If you’re familiar with migrations from other programming languages it’s pretty similar here. Basically you’re telling Truffle where all of your files are, what to compile, and what to do with them (if you’re deploying from Truffle, which we won’t actually be doing).

We’re skipping some steps here, namely that migrations are also used for testing and deploying to local/remote testnets. You’ll likely have multiple migrations in a project for different purposes. But for this demonstration we only need one: migrations/1_initial_migration.js

It should look like this, and tells truffle which files you want to compile.

var DayLimit = artifacts.require("./DayLimit.sol");
var MultisigWallet = artifacts.require("./MultisigWallet.sol");
var Multisig = artifacts.require("./Multisig.sol");
var Shareable = artifacts.require("./Shareable.sol");
var Migrations = artifacts.require("./Migrations.sol");

All of your contracts should be stored within a contracts/ folder:

To actually compile everything you’ll run truffle compile from your root project folder.

Truffle will then look through your contracts/ folder for files with these names you specified in your migration and create a .json file for each. These get stored in build/contracts/ and they’re where you’ll be looking for the bytecode you want to deploy.

Just FYI: Migrations (migrations/) are executed in file order from the file with the smallest number in front of it to the largest.

Deploy your contract

Alright! You’ve got your code compiled and you’re ready to deploy. For many languages/environments this is the easiest part, C# will make installers for you, Java bundles everything up into a single .jar, and most applications can be run with ./application. On ETC (and ETH) it’s a bit lower level, you’ll be taking the bytecode you just produced and then using https://ethereumproject.github.io/etherwallet/ to deploy it.

As mentioned earlier we’ve chosen CEW for two reasons:
1. We can sign with a hardware wallet, this is pretty much a must, especially for any contract that requires permissions/can be modified by your key pair, as is the case with multi-sigs.
2. We’ve removed the constructor from our contract so CEW supports it.

To deploy go to: https://ethereumproject.github.io/etherwallet/ and click on “Deploy Contract”

Now open the build/contracts/MultisigWallet.json file and find the bytecode key. You can also read this file with your favorite json parsing library if you prefer. Either way copy the value at the bytecode key into your clipboard and paste it into the “Byte Code” box on CEW.

You’re using this file in particular because it’s your main contract, it includes dependencies from all the other contracts. For different deployments there will be different requirements, either a different file, or even multiple contracts each deployed to their own address. It’s best to refer to the documentation of the contract you’re deploying if they have a complex deployment procedure.

Once you paste the bytecode into CEW click on "Estimate gasLimit, this will give you a good estimate of the total cost to deploy the contract. In the case of this contract it’s about 1.8 million gas. This amount should be fine, if it fails you can always send the bytecode again in a new contract with a higher Gas Limit.

image

Make sure to set your Gas Price (at the top right of CEW’s screen) fairly low for hefty contracts like these so you don’t end up paying too much. Again, you can always retry the transaction with a higher Gas Price.

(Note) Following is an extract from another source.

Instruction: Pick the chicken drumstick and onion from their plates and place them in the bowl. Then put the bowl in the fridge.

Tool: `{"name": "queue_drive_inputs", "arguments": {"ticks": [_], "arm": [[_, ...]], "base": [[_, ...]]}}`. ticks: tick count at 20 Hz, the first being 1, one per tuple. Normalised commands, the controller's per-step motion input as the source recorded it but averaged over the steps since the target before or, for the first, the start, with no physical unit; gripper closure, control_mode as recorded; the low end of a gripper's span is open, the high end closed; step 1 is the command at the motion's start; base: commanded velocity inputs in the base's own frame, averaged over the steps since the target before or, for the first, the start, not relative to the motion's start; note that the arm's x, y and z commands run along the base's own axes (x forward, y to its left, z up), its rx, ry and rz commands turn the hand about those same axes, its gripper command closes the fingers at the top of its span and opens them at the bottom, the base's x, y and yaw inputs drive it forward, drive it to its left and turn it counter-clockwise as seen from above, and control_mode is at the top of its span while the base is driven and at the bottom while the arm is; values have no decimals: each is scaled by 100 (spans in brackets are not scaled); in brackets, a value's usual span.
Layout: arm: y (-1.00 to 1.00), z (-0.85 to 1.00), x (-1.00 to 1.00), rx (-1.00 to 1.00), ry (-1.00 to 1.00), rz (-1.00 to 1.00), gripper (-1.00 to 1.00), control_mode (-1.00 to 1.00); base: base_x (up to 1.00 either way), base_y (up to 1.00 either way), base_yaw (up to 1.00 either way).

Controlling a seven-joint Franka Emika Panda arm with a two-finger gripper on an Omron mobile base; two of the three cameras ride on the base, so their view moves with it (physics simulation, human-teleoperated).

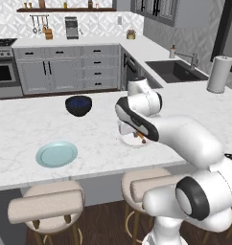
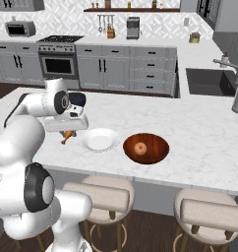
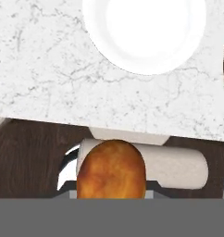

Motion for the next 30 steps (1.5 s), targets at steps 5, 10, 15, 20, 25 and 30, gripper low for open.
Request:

While you’re up there make sure you have the correct network (ETC) selected :smile:

Lastly sign and approve the transaction with your method of choice. Although if you are signing a multisig you’ll almost certainly want a hardware wallet.

Success!

If you’ve followed all of the instructions above your contract is now deployed at a new address. Fun fact, this address is based on your public address + nonce. It’s actually possible to predict deployment addresses into the future. You can even send funds to an unused contract address and deploy a contract to get them back later.

But I digress, hope you learned something, also I have no editor so if you encounter any issues or have any changes please suggest them!